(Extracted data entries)
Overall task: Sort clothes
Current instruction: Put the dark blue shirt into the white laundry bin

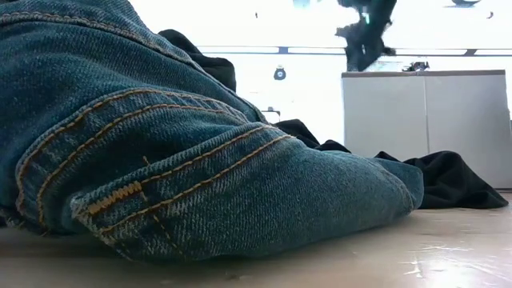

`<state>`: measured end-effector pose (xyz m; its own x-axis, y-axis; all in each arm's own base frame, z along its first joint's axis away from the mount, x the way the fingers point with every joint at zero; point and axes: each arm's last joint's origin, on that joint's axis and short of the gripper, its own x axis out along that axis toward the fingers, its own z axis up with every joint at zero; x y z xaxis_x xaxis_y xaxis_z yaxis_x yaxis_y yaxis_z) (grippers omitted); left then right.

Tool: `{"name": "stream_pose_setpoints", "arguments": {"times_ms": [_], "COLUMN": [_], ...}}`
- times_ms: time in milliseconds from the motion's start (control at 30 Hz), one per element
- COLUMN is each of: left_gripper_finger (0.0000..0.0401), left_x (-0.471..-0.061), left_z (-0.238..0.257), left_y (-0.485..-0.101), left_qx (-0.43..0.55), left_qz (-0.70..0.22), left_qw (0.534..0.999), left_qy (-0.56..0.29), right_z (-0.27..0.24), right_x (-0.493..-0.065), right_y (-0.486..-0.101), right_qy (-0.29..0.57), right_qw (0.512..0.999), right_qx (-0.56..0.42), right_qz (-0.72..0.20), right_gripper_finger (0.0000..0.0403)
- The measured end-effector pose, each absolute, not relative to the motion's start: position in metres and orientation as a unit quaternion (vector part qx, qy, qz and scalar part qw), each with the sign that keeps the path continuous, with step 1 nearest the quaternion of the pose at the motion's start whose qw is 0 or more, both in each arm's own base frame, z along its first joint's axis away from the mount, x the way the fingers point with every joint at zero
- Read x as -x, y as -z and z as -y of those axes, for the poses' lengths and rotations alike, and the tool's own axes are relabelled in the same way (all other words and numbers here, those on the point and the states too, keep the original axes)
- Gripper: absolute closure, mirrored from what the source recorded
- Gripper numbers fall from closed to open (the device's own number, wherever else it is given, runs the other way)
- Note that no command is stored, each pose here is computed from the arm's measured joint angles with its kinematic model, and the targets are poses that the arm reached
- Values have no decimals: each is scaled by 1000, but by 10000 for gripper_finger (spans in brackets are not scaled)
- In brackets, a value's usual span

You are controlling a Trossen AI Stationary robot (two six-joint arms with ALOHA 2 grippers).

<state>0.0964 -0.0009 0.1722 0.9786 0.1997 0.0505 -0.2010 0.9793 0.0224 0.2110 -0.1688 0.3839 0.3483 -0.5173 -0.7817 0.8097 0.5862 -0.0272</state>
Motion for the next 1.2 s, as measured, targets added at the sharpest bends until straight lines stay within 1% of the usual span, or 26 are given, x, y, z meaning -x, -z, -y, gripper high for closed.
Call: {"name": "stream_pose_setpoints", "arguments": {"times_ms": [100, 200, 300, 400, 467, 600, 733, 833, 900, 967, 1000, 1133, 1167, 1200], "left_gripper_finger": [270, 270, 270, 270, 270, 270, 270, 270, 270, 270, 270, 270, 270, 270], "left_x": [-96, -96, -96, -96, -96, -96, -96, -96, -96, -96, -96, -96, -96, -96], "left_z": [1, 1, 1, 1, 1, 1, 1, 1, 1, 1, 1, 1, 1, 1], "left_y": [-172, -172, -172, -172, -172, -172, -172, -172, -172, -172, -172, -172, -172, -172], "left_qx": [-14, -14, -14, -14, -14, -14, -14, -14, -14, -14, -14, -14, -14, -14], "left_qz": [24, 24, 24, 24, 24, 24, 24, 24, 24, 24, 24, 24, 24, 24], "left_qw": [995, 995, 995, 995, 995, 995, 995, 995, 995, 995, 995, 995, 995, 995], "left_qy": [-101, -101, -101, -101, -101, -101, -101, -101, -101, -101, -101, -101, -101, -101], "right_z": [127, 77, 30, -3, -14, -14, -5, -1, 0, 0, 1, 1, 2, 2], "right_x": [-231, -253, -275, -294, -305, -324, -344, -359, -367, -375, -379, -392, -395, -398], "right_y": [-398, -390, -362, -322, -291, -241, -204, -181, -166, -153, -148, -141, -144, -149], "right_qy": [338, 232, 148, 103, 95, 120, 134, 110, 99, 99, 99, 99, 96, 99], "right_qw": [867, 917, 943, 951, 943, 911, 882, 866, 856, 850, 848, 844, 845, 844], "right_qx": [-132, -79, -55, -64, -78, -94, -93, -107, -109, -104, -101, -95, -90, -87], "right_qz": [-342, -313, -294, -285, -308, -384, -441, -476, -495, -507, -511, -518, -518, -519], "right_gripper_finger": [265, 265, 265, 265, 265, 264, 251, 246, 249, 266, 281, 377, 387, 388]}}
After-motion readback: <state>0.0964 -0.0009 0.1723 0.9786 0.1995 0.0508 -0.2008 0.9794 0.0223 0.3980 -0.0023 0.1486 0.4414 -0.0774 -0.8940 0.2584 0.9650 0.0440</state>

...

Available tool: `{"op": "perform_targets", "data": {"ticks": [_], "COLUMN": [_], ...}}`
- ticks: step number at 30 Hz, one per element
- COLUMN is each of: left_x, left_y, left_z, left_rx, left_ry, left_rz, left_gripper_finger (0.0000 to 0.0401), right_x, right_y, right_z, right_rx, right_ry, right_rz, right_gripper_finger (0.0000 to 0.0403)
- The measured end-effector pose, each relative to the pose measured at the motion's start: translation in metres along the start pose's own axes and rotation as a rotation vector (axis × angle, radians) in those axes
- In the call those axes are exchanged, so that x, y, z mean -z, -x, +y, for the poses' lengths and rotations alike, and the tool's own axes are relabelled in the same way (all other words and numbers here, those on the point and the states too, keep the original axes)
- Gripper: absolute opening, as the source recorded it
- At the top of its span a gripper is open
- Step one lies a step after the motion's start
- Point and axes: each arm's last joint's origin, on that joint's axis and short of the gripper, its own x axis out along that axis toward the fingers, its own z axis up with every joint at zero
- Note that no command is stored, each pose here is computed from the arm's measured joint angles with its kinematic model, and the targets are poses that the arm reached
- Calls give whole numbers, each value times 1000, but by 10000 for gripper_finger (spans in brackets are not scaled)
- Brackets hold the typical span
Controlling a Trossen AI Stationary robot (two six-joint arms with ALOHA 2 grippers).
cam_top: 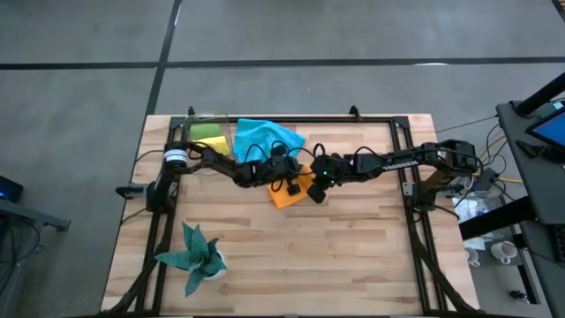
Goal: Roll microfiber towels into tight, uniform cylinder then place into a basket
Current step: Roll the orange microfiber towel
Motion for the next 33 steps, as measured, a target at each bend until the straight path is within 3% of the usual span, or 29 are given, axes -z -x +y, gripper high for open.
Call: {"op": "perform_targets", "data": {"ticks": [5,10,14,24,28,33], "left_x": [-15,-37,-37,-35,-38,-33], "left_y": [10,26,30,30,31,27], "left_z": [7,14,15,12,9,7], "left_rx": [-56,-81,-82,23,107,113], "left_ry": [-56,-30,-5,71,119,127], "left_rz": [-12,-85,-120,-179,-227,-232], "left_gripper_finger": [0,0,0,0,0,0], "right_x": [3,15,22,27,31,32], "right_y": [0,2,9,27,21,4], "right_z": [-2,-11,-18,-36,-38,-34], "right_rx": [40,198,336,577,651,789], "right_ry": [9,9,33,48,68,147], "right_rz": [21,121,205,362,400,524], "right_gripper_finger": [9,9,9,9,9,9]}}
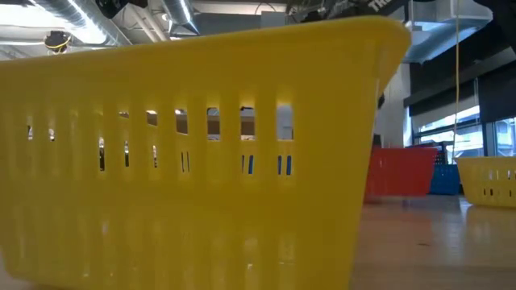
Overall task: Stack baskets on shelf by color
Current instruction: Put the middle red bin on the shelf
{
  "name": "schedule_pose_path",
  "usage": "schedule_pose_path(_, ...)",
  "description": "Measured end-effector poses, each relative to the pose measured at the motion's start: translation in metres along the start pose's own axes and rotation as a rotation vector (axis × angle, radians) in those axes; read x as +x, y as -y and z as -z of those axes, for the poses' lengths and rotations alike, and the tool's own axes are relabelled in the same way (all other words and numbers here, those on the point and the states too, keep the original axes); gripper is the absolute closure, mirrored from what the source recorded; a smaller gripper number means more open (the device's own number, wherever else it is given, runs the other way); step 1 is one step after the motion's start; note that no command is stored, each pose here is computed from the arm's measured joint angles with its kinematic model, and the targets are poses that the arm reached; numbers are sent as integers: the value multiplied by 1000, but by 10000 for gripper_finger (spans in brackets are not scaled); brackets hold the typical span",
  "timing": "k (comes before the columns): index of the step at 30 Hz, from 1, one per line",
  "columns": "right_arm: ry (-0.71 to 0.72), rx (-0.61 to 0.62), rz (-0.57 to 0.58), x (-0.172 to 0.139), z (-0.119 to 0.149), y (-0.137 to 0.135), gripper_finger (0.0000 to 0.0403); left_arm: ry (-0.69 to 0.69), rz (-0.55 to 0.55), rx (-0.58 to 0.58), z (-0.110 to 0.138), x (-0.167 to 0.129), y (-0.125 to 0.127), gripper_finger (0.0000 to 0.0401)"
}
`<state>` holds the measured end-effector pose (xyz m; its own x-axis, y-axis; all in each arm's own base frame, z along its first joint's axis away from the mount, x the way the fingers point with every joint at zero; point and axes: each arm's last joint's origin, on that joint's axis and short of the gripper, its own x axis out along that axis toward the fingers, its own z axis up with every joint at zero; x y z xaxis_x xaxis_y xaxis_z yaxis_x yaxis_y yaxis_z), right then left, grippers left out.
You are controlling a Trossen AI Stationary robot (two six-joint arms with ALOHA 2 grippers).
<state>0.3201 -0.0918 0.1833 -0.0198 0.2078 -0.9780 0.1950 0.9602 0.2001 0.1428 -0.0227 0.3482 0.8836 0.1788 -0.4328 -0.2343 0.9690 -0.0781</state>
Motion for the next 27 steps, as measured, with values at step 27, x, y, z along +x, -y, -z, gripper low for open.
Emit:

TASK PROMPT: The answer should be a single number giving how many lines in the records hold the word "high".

WRITTEN ANSWER: 2